***** DATA LISTING

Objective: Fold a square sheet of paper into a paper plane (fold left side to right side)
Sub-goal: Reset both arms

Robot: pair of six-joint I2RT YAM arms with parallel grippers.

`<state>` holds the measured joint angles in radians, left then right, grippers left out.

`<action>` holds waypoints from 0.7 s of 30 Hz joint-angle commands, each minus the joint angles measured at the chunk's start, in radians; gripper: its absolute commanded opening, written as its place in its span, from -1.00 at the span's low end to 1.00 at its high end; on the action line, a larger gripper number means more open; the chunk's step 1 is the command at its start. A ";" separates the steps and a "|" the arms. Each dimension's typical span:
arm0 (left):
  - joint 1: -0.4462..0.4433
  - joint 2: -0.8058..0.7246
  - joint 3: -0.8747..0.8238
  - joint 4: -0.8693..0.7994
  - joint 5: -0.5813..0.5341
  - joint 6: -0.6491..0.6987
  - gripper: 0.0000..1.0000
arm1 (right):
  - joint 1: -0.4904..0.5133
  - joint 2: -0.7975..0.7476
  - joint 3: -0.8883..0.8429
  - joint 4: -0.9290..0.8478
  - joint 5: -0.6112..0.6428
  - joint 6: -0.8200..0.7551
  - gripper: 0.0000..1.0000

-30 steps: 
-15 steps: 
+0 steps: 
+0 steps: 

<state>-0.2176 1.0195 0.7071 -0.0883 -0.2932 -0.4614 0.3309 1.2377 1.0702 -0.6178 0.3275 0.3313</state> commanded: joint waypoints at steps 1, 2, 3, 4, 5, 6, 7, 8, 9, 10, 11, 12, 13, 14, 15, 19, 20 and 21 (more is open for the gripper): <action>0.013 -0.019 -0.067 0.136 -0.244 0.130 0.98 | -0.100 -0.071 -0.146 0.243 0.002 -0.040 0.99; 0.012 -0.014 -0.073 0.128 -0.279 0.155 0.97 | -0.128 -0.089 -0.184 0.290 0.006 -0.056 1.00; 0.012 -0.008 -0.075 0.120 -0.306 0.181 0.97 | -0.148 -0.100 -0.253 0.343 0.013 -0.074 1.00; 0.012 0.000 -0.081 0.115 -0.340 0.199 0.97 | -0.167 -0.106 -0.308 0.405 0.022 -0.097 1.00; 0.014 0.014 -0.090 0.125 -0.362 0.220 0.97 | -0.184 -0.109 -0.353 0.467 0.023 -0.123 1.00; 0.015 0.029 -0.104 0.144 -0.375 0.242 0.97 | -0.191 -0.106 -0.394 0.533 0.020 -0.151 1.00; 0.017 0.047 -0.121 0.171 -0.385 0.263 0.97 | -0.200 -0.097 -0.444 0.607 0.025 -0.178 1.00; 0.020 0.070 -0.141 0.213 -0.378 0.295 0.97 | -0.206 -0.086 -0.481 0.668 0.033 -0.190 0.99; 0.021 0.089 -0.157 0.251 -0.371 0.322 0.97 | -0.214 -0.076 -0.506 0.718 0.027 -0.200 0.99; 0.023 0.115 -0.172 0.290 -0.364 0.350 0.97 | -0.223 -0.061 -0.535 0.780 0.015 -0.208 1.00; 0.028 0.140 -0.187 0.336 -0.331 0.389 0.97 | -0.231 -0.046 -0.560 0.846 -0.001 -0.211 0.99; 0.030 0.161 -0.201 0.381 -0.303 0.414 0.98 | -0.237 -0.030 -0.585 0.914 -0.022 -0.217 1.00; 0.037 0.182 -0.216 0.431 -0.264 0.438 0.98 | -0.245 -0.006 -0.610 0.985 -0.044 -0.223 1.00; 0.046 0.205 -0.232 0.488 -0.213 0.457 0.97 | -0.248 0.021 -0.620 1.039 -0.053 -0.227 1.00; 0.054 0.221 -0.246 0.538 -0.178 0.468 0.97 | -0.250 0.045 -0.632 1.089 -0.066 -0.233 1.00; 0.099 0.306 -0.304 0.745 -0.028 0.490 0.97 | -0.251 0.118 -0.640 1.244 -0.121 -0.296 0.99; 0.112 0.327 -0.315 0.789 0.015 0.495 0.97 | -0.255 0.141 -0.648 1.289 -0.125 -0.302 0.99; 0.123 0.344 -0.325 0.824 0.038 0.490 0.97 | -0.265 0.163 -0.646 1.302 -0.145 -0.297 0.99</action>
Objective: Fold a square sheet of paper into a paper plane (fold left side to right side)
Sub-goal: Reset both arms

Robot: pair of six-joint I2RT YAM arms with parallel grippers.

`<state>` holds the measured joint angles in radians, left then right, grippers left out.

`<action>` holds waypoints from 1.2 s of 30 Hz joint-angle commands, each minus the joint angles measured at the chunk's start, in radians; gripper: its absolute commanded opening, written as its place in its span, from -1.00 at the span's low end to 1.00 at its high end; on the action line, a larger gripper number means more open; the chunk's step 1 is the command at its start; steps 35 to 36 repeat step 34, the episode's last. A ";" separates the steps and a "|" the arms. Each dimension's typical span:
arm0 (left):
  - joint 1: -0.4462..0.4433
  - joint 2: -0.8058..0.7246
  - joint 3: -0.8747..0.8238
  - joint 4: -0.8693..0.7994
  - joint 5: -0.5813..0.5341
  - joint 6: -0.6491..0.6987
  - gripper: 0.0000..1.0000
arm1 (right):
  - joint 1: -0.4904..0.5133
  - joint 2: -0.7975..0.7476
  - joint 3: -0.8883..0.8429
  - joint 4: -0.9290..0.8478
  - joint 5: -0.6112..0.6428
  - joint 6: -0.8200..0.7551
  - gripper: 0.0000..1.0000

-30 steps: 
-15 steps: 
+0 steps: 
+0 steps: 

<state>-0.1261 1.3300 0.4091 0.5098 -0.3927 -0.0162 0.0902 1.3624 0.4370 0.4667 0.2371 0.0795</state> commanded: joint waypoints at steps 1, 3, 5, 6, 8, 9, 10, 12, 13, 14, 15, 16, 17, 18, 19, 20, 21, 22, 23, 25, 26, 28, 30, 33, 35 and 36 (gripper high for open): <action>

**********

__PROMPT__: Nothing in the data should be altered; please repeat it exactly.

__RESPONSE TO THE EXERCISE__:
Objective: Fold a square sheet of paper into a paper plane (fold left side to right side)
Sub-goal: Reset both arms

Robot: pair of six-joint I2RT YAM arms with parallel grippers.

`<state>` holds the measured joint angles in radians, left then right, grippers left out.

`<action>` holds waypoints from 0.7 s of 30 Hz joint-angle commands, each minus the joint angles measured at the chunk's start, in radians; gripper: its absolute commanded opening, written as its place in its span, from -1.00 at the span's low end to 1.00 at its high end; on the action line, a larger gripper number means more open; the chunk's step 1 is the command at its start. A ";" separates the steps and a "|" the arms. Each dimension's typical span:
arm0 (left):
  - joint 1: -0.4462..0.4433
  - joint 2: -0.8058..0.7246
  - joint 3: -0.8747..0.8238
  - joint 4: -0.8693..0.7994
  - joint 5: -0.5813..0.5341
  - joint 6: -0.6491..0.6987
  - gripper: 0.0000..1.0000
arm1 (right):
  - joint 1: -0.4904..0.5133
  - joint 2: -0.7975..0.7476
  - joint 3: -0.8883..0.8429
  - joint 4: -0.9290..0.8478
  - joint 5: -0.6112..0.6428
  - joint 6: -0.8200..0.7551
  - gripper: 0.0000..1.0000

-30 steps: 
-15 steps: 
+0 steps: 
+0 steps: 

<state>-0.2176 1.0195 0.7071 -0.0883 -0.2932 -0.4614 0.3309 1.2377 1.0702 -0.6178 0.3275 0.3313</state> commanded: joint waypoints at steps 1, 2, 3, 4, 5, 6, 7, 8, 9, 10, 11, 12, 13, 14, 15, 19, 20 and 21 (more is open for the gripper): <action>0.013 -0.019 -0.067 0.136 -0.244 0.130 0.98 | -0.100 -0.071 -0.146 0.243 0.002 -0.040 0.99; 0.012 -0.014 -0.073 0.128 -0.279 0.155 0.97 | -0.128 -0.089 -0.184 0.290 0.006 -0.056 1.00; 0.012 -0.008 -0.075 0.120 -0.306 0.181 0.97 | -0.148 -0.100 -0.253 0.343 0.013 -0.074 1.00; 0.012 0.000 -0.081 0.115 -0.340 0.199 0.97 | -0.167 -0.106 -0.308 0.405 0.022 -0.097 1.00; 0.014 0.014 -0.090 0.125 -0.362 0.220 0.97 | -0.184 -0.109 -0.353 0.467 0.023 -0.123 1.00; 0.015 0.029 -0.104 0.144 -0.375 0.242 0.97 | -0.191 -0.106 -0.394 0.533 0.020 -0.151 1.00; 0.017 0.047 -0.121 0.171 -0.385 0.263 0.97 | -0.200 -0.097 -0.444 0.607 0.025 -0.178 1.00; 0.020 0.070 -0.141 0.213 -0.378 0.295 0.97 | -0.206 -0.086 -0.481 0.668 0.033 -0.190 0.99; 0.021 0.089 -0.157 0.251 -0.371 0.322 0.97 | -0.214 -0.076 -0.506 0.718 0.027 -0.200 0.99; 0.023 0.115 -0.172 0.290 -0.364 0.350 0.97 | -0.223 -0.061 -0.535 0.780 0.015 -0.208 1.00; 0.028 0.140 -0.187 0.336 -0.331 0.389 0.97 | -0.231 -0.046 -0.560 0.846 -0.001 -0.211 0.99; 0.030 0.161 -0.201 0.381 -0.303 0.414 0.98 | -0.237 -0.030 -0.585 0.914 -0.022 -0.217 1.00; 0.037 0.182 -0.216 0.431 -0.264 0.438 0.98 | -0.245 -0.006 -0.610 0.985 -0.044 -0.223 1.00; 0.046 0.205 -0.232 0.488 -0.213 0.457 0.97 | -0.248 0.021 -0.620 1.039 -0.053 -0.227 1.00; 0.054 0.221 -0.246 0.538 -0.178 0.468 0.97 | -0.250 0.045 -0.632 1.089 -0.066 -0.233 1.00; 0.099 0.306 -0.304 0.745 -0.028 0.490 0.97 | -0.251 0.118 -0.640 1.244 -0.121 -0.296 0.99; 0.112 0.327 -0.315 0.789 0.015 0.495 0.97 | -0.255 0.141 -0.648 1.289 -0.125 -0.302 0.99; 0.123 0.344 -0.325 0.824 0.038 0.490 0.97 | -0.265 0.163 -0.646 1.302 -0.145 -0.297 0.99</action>
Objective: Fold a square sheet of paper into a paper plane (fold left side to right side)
Sub-goal: Reset both arms

Robot: pair of six-joint I2RT YAM arms with parallel grippers.

`<state>` holds the measured joint angles in radians, left then right, grippers left out.

`<action>` holds waypoints from 1.2 s of 30 Hz joint-angle commands, each minus the joint angles measured at the chunk's start, in radians; gripper: its absolute commanded opening, written as its place in its span, from -1.00 at the span's low end to 1.00 at its high end; on the action line, a larger gripper number means more open; the chunk's step 1 is the command at its start; steps 35 to 36 repeat step 34, the episode's last. A ";" separates the steps and a "|" the arms. Each dimension's typical span:
arm0 (left):
  - joint 1: -0.4462..0.4433
  - joint 2: -0.8058..0.7246
  - joint 3: -0.8747..0.8238
  - joint 4: -0.8693..0.7994
  - joint 5: -0.5813..0.5341
  - joint 6: -0.6491..0.6987
  - gripper: 0.0000..1.0000
arm1 (right):
  - joint 1: -0.4904..0.5133
  - joint 2: -0.7975..0.7476
  - joint 3: -0.8883..0.8429
  - joint 4: -0.9290..0.8478
  - joint 5: -0.6112..0.6428
  - joint 6: -0.8200..0.7551
  - gripper: 0.0000..1.0000

-30 steps: 
-15 steps: 
+0 steps: 
+0 steps: 

<state>-0.1261 1.3300 0.4091 0.5098 -0.3927 -0.0162 0.0902 1.3624 0.4370 0.4667 0.2371 0.0795</state> commanded: joint waypoints at steps 1, 3, 5, 6, 8, 9, 10, 12, 13, 14, 15, 16, 17, 18, 19, 20, 21, 22, 23, 25, 26, 28, 30, 33, 35 and 36 (gripper high for open): <action>

The answer requires no further additions.